Marine Access

Published in category: Offshore Oil & Gas

Rob_Molenaar_Logistics_Superintendent_Wintershall

WORKING WITH OPERATORS TO CUT THE COST

Rob Molenaar
Logistics Superintendent
Wintershall

Wintershall is Germany’s largest internationally active producer of crude oil and natural gas, with operations around the world. One of its key areas of operations is the North Sea. With over 40 years of experience in those waters, there are few other companies that have been there longer.

Over that half century the company has seen many changes. The North Sea was where the offshore oil and gas industry began, and now in the second decade of the 21st century it is where producers are developing the technology and techniques for managing oil fields and production platforms that are nearing the end of their lives or developing marginal fields.

Cutting OpEx the key to survival

The fall in productivity from declining fields, the high cost of maintaining expensive assets in a hostile environment and the low cost of oil and gas are all combining to make many North Sea fields uneconomic. 20% of the oil and gas fields currently in operation are expected to cease production in the coming years, and many more will struggle unless they can sharply reduce their operating costs.

“We all need to innovate if we are to cut our expenditure,” says Rob Molenaar, Logistics Superintendent at Wintershall, “particularly on the marginal fields. Reducing the maintenance and operational costs of those platforms is a big issue now.” Traditionally, producers have used helicopters to ferry personnel to and from offshore platforms.

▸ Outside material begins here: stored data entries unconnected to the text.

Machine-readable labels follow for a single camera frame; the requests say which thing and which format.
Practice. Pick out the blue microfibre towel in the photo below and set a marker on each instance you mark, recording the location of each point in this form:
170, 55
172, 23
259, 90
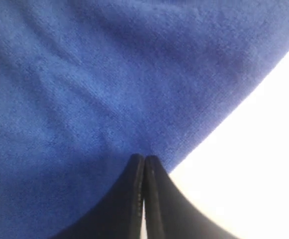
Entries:
86, 83

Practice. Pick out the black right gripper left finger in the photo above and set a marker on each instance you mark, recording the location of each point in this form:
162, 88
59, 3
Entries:
118, 215

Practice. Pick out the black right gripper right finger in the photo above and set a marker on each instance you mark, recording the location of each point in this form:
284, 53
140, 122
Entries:
168, 214

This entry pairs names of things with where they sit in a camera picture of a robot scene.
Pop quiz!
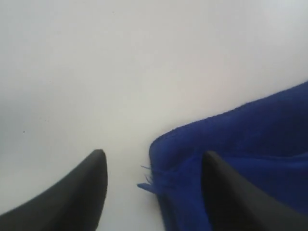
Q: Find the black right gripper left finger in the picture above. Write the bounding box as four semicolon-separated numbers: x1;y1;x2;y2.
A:
0;149;108;231

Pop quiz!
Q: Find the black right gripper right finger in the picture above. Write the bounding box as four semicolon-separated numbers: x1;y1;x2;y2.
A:
201;151;308;231

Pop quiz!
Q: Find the blue microfiber towel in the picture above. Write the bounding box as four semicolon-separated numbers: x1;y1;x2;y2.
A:
137;81;308;231

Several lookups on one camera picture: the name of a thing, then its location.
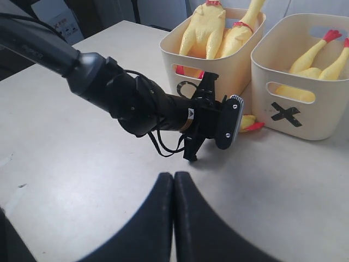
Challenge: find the whole yellow rubber chicken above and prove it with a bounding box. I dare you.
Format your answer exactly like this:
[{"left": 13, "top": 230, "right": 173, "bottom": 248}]
[
  {"left": 215, "top": 0, "right": 265, "bottom": 58},
  {"left": 176, "top": 0, "right": 227, "bottom": 79}
]

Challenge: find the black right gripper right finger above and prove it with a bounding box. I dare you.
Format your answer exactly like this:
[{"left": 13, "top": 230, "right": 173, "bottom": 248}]
[{"left": 173, "top": 171, "right": 278, "bottom": 261}]

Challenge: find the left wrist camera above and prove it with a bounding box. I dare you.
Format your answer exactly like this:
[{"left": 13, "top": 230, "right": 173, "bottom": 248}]
[{"left": 214, "top": 95, "right": 244, "bottom": 150}]

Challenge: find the cream bin marked X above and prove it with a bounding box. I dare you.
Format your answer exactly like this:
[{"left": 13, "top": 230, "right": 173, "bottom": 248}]
[{"left": 251, "top": 13, "right": 348, "bottom": 140}]

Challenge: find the headless yellow rubber chicken body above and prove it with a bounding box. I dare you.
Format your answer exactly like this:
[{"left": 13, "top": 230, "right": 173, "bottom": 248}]
[{"left": 274, "top": 29, "right": 348, "bottom": 103}]

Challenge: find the cream bin marked O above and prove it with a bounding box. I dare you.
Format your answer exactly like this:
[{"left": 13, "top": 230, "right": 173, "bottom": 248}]
[{"left": 160, "top": 12, "right": 266, "bottom": 100}]

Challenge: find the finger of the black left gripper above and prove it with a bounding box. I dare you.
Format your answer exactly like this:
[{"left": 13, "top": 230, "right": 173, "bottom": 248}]
[
  {"left": 183, "top": 135, "right": 214, "bottom": 162},
  {"left": 195, "top": 72, "right": 219, "bottom": 103}
]

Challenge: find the white cardboard box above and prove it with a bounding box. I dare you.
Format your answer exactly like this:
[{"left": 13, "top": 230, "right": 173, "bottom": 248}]
[{"left": 31, "top": 0, "right": 84, "bottom": 45}]

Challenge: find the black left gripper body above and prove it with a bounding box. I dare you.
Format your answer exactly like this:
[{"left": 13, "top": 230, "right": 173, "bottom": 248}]
[{"left": 188, "top": 97, "right": 223, "bottom": 142}]

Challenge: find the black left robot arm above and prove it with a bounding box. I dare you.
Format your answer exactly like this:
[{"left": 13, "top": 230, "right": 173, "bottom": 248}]
[{"left": 1, "top": 13, "right": 232, "bottom": 162}]

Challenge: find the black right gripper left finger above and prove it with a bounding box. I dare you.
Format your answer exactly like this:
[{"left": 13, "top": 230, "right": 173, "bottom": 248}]
[{"left": 54, "top": 171, "right": 175, "bottom": 262}]

They are fast and able to operate in a wide range of weather conditions, but with high operating costs of their own, they are relatively expensive to charter.

Walk 2 Work

“Everyone is looking at ways of reducing the reliance on helicopters for moving personnel and materials to and from the platforms,” continues Mr Molenaar, “which is why the Walk 2 Work (W2W) concept is very attractive.” W2W is the idea of designing new vessels specifically for deploying and retrieving personnel and equipment in a much wider range of weather conditions than has been previously possible.

Since September 2015, Wintershall has been chartering a Damen Fast Crew Supplier (FCS) 2610, called the Merel G, owned by Groen offshore. Part of its role has been servicing the company’s L6-B unmanned mini-platform producing natural gas in the Dutch zone of the North Sea.

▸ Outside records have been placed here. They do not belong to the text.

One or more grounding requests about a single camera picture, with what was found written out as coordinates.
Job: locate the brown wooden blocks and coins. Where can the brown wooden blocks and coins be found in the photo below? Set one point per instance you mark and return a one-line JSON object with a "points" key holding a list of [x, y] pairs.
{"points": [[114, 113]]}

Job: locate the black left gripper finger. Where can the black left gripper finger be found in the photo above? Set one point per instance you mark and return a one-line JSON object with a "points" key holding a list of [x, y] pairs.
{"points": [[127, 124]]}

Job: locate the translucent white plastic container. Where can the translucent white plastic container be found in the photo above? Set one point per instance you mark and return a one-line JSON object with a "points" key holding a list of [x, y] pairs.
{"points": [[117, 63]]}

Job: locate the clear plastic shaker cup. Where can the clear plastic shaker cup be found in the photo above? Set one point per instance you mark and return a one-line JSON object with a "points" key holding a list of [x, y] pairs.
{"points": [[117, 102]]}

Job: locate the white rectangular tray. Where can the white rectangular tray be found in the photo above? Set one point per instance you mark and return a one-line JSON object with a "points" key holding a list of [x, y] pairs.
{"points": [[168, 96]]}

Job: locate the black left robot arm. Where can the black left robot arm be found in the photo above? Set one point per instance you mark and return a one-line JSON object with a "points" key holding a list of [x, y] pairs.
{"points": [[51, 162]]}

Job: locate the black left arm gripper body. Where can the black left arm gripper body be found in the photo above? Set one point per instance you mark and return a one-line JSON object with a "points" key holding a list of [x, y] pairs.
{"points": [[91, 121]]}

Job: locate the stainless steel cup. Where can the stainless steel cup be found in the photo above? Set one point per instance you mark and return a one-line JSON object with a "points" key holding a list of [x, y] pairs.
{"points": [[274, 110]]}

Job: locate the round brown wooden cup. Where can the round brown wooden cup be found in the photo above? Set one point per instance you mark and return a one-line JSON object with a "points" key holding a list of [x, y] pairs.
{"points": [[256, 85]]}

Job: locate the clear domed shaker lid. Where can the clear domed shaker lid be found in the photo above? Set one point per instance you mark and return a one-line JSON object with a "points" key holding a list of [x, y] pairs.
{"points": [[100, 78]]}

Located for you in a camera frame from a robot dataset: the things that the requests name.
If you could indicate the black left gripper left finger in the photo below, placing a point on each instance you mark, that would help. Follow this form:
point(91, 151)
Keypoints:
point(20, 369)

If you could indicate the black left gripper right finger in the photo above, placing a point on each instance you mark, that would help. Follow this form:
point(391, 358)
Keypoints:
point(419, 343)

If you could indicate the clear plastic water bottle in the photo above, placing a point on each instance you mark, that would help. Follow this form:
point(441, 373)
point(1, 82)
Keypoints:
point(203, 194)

“We have learned a great deal from the Merel G,” says Mr Molenaar. “There is a mix of needs that require different solutions. For example, in a swell of more than 1.5 metres we found that it became difficult to gain safe access and with our more distant facilities it would take up to 10 hours to reach them.

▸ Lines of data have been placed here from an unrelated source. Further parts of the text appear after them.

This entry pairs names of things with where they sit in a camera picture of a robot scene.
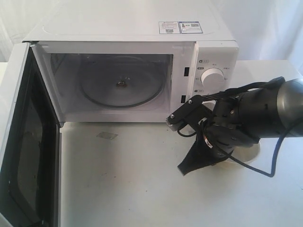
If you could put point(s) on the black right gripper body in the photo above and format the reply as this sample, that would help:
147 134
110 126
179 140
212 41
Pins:
224 129

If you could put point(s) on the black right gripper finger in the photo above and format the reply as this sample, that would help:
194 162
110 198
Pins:
199 156

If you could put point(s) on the cream ceramic bowl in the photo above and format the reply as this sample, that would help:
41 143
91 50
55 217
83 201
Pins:
247 154

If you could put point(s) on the white microwave door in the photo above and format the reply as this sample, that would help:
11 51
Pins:
30 145

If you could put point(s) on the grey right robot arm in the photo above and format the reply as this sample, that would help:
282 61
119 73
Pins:
272 109

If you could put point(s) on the glass microwave turntable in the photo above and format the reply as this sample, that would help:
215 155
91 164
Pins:
121 82

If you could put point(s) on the white microwave oven body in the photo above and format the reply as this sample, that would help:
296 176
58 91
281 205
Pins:
68 40

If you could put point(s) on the lower white control knob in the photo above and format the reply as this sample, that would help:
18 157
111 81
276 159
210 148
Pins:
209 104

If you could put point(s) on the white control knob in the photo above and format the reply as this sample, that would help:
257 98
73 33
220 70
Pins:
209 104
212 77

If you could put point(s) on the upper white control knob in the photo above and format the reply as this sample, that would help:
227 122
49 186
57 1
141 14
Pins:
212 77

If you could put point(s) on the clear tape patch on table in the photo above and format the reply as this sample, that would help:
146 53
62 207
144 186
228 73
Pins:
107 135

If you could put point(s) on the right blue info sticker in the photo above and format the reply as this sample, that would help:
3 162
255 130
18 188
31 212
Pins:
190 27

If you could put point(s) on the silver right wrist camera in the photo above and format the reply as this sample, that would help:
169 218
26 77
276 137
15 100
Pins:
177 118

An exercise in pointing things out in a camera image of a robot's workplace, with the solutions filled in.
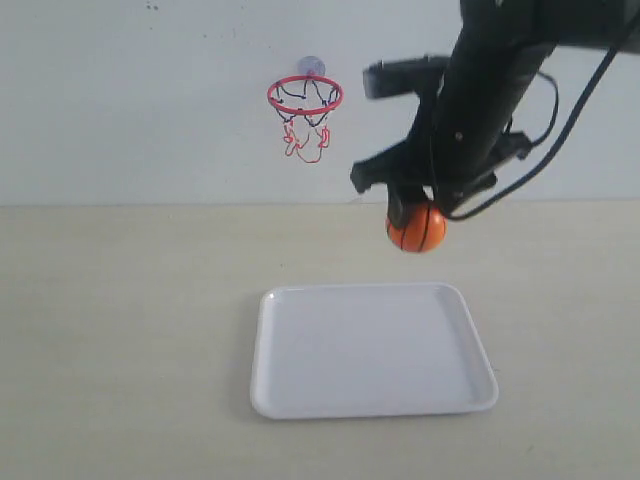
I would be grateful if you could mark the red mini basketball hoop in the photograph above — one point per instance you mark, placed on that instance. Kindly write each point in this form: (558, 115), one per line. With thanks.
(304, 104)

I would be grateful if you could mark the white plastic tray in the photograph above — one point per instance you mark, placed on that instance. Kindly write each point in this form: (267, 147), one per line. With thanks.
(368, 350)

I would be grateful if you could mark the small orange basketball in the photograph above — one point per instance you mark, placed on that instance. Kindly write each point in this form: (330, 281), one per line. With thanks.
(425, 228)

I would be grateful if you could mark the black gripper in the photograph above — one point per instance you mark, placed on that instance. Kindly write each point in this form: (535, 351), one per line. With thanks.
(420, 171)

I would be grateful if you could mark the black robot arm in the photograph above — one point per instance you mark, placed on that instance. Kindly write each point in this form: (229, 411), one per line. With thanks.
(461, 134)

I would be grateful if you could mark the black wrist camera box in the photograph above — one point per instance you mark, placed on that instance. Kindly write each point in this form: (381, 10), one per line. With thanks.
(386, 79)

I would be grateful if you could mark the clear suction cup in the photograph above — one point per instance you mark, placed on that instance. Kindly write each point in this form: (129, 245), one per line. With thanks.
(311, 66)

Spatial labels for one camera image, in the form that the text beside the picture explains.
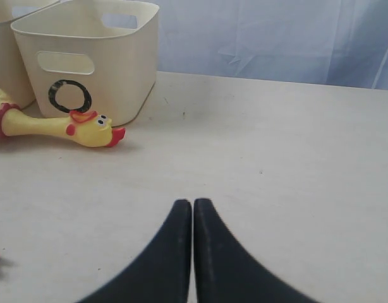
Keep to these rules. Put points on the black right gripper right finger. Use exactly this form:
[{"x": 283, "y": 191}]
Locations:
[{"x": 225, "y": 271}]

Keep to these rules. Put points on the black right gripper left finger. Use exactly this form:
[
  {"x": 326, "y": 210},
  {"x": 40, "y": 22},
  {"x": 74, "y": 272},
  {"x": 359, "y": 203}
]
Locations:
[{"x": 161, "y": 272}]

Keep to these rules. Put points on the whole rubber chicken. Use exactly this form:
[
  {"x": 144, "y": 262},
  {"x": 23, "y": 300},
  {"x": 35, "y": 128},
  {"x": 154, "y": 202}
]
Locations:
[{"x": 87, "y": 129}]

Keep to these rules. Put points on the cream bin with black circle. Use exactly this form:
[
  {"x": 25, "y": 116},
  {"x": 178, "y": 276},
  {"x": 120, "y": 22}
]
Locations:
[{"x": 91, "y": 55}]

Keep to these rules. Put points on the cream left plastic bin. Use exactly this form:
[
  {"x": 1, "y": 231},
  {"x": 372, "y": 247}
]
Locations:
[{"x": 13, "y": 76}]

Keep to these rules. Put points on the blue-white backdrop curtain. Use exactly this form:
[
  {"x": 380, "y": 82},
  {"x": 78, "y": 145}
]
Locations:
[{"x": 343, "y": 43}]

Helicopters will still be needed for rapid, long range operations, but ideally used only when a W2W vessel is unable to meet the need.” Moreover, the cost-savings are apparent once W2W is applied on a bigger scale and the installation of motion-compensated transfer systems means that the new generation of W2W vessels may have a much wider operating window.

Its time is coming

“Everyone in the industry realises that the W2W concept has a major role to play in the future,” he goes on, “but with only a few such vessels in operation, availability at short notice is an issue so take up is slow. Demand will develop as the need for such vessels arises and people see other operators using them. It’s like electric cars; it’s taking a while to build trust in a new idea as people are unfamiliar with the technology and infrastructure. Lots of evaluation is going on as companies assess the costs and benefits and everyone is watching each other.”

Mr Molenaar thinks that the upcoming move to close platforms prior to decommissioning may be a further catalyst for the widespread adoption of W2W vessels. “Even when a platform is closed it will require regular maintenance of critical equipment. W2W vessels will be perfect for low-cost, low-frequency, pre-scheduled maintenance stops, and also ideal for the actual decommissioning operations.”

It is good to see that even after 40 years, the North Sea oil and gas industry continues to lead the way in developing innovative solutions to the new challenges that continually arise.